Focus on International Affairs
by Michael ParmlyIf you want to mark your calendars, put a big red circle around the date 17 December 2014. That was the day that the leaders of two inveterate enemies – the United States and Cuba – went on their respective countries’ national television to announce their intention to move towards re-establishment of diplomatic relations.
That formal step has not yet been taken – the two sides are “working on it” – but it is close to inevitable, since it is the stated intention of President Raul Castro and President Obama, and despite strong opposition from the GOP right wing, it is Obama’s constitutional prerogative to do so.
The dramatic announcement came after 18 months of secret negotiations between the two sides in Ottawa, Canada, with strong help from Pope Francis. However, the breakthrough would not have happened had it not been for the presence of both Obama and Raul Castro at the head of their respective governments. Fidel Castro, Raul’s aging but still omnipresent brother and predecessor of some 50 years at the head of the island, is widely perceived to be very “cool” to the idea of a rapprochement with the neighbor to the north; that reluctance is almost certainly shared with a sizeable contingent in the ruling Communist Party. Obama made clear as early as his 2008 campaign that he saw the U.S. policy of seeking to isolate Cuba as a failure and that it was time to try a new approach, but he faced then – and still confronts in Congress, especially in the Senate – stubborn opposition to any change in policy.
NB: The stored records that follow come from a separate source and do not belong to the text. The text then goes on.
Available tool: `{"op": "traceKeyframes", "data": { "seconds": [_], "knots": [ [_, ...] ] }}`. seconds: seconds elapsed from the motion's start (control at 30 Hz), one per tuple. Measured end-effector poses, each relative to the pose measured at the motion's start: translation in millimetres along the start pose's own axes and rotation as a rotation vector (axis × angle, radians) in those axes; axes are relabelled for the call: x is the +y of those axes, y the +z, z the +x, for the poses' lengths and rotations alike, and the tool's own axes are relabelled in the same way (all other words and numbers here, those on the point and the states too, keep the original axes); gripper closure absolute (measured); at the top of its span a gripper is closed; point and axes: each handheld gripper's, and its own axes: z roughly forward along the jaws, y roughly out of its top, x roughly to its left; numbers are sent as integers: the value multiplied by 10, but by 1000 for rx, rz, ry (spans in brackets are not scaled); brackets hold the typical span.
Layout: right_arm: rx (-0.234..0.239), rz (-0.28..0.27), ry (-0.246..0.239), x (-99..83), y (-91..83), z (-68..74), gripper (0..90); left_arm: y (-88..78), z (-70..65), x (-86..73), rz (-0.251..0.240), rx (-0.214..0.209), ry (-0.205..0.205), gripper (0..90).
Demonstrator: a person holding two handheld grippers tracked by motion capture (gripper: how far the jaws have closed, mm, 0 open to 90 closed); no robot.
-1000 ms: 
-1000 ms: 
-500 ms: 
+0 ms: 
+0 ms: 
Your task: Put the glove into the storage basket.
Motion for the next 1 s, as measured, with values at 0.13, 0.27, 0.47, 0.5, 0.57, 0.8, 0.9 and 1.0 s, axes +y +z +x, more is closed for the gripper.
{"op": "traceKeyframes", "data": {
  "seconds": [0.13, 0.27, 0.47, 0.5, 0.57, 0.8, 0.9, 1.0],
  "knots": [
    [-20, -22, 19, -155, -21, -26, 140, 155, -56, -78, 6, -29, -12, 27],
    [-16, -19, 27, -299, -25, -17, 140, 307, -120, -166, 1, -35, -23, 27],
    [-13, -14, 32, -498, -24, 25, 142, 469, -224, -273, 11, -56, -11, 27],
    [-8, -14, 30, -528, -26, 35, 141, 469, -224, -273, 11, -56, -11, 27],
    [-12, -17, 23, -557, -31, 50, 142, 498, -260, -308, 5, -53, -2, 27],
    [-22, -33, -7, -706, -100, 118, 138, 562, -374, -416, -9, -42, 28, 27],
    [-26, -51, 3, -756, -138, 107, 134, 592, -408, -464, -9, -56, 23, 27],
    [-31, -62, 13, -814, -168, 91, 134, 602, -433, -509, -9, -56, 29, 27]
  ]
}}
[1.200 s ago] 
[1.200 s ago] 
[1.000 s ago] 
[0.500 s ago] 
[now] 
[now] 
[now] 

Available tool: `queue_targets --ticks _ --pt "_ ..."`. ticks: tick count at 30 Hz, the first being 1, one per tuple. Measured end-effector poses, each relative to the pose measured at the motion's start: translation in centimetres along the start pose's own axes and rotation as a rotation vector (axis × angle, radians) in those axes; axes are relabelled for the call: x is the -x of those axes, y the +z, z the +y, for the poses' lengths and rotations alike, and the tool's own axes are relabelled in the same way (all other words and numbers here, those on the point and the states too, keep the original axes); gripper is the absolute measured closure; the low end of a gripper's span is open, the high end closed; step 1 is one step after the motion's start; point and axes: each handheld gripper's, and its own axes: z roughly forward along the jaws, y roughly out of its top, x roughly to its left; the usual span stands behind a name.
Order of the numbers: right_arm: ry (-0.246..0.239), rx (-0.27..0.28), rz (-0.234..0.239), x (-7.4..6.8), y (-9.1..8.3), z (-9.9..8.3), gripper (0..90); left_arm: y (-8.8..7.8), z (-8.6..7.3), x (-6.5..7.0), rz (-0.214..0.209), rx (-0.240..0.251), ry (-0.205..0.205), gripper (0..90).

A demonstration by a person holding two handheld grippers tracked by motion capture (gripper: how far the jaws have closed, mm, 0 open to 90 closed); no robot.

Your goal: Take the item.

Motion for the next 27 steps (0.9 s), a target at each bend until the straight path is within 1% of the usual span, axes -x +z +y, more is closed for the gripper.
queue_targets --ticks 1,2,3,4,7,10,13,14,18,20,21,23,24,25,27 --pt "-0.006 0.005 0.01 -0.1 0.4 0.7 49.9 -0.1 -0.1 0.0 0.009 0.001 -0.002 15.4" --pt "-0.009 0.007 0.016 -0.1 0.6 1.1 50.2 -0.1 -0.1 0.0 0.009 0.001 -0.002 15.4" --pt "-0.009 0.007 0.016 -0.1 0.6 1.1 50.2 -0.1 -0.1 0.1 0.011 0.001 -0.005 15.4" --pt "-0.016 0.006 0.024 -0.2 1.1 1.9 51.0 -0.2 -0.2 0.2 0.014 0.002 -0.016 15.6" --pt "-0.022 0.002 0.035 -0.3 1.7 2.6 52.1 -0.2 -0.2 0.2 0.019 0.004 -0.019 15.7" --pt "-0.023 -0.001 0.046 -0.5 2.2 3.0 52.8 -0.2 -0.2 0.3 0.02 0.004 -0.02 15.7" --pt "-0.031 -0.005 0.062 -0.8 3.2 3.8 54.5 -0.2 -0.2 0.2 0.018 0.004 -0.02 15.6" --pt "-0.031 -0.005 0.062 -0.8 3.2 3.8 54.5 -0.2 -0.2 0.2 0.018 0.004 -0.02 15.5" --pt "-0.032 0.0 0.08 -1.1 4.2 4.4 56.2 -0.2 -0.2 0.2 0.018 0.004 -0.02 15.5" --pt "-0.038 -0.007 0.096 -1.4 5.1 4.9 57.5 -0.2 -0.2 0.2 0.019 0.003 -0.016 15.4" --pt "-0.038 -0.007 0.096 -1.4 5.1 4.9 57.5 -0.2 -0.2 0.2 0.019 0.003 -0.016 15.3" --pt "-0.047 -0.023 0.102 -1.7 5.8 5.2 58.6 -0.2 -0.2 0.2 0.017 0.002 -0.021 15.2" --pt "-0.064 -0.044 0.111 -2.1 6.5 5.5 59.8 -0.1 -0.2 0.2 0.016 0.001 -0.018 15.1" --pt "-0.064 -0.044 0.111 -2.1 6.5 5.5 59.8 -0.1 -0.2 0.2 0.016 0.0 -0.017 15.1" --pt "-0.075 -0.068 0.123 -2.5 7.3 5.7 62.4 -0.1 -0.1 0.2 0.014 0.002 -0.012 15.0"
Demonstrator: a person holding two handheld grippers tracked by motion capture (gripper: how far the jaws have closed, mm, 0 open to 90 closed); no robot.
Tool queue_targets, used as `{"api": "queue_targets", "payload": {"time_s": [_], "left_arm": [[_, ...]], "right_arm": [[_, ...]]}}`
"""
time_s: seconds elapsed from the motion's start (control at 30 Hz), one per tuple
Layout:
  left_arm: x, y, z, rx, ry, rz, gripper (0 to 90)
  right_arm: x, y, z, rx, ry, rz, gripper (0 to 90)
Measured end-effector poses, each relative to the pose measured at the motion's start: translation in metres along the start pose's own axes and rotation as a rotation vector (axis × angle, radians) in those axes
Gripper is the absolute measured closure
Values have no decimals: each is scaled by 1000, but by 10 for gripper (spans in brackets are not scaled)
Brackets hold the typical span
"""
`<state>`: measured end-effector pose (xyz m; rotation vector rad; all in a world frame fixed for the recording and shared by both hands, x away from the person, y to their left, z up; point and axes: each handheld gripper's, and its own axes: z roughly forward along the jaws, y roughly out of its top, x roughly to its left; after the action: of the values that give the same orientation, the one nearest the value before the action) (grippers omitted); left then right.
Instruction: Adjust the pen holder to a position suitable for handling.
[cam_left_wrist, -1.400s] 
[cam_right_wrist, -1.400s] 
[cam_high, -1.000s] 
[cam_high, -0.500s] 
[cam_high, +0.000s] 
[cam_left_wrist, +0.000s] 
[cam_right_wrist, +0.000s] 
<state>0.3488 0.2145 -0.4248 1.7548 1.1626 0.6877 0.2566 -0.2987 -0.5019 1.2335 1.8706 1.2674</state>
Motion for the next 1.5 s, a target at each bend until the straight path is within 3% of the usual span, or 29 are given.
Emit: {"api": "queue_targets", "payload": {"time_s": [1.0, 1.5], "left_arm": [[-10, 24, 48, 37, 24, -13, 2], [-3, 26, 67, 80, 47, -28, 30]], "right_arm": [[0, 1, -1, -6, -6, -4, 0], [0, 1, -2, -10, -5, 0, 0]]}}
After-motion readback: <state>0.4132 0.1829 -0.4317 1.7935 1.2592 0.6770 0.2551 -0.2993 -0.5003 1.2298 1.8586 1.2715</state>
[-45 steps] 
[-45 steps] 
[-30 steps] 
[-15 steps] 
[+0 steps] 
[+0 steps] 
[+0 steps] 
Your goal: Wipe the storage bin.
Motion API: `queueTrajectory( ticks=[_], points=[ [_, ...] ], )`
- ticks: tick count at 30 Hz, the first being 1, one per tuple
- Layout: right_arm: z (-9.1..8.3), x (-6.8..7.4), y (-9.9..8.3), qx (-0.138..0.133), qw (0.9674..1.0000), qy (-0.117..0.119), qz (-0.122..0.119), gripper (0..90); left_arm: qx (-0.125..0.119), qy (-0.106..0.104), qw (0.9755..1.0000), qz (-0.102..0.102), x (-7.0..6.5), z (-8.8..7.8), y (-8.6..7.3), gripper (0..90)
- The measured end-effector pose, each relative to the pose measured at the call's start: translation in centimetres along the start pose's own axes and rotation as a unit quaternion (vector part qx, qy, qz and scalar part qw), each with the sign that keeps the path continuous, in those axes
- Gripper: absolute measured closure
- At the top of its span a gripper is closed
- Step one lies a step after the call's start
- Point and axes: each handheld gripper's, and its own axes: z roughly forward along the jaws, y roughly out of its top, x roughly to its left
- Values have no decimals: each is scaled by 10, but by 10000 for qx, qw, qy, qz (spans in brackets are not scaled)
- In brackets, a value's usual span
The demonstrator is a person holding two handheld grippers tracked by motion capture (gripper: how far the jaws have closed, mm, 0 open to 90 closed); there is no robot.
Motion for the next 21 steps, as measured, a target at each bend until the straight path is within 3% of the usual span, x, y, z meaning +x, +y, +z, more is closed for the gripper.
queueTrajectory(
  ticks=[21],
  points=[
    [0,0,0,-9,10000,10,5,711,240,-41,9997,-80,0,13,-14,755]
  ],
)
Despite that opposition in both bodies politic, both Castro and Obama have been working towards change from the time they assumed power. Raul took over from Fidel in August 2006 when the latter fell ill, and then assumed full constitutional powers in February 2008. Almost immediately he started to introduce reforms to tap the entrepreneurial talents of the 11.2 million Cubans, and to shrink the size of the previously omnipresent government sector. Most importantly to the island nation of 11.2 million, Raul lifted the requirement that Cubans get exit visas to travel abroad. In turn, President Obama was conscious of the fact that most polling data showed solid majorities in favor of a new approach with Cuba. Thus, as early as 2009 he liberalized the rules governing transmission of money to the island and travel requirements for Americans to visit the island. Travel is now authorized in 12 broad categories.
Taking advantage of one of those categories, I accompanied a group from North Carolina to Havana in November 2014 (my first return visit since I left in July 2008), and will go again later this month with a California group. The changes I saw in November were at once both slight and dramatic. Slight, in the sense of the same grinding poverty among almost all Cubans – foreign investment has been very slow in coming – and yet the irrepressible spontaneity, enthusiasm and self-pride of average Cubans is unchanged. Dramatic, in the expectations of Cubans for a different tomorrow. The Cuban Government senses those desires, and is trying, in its totalitarian ways, to stay ahead of the curve. Castro’s main hope is that President Obama will succeed in his stated intention of lifting the U.S. trade embargo on Cuba. That step is still a long way off (it will require changing at least six major pieces of U.S. legislation), but step-by-step progress in overcoming over half a century of government-to-government hostility is already having a positive effect.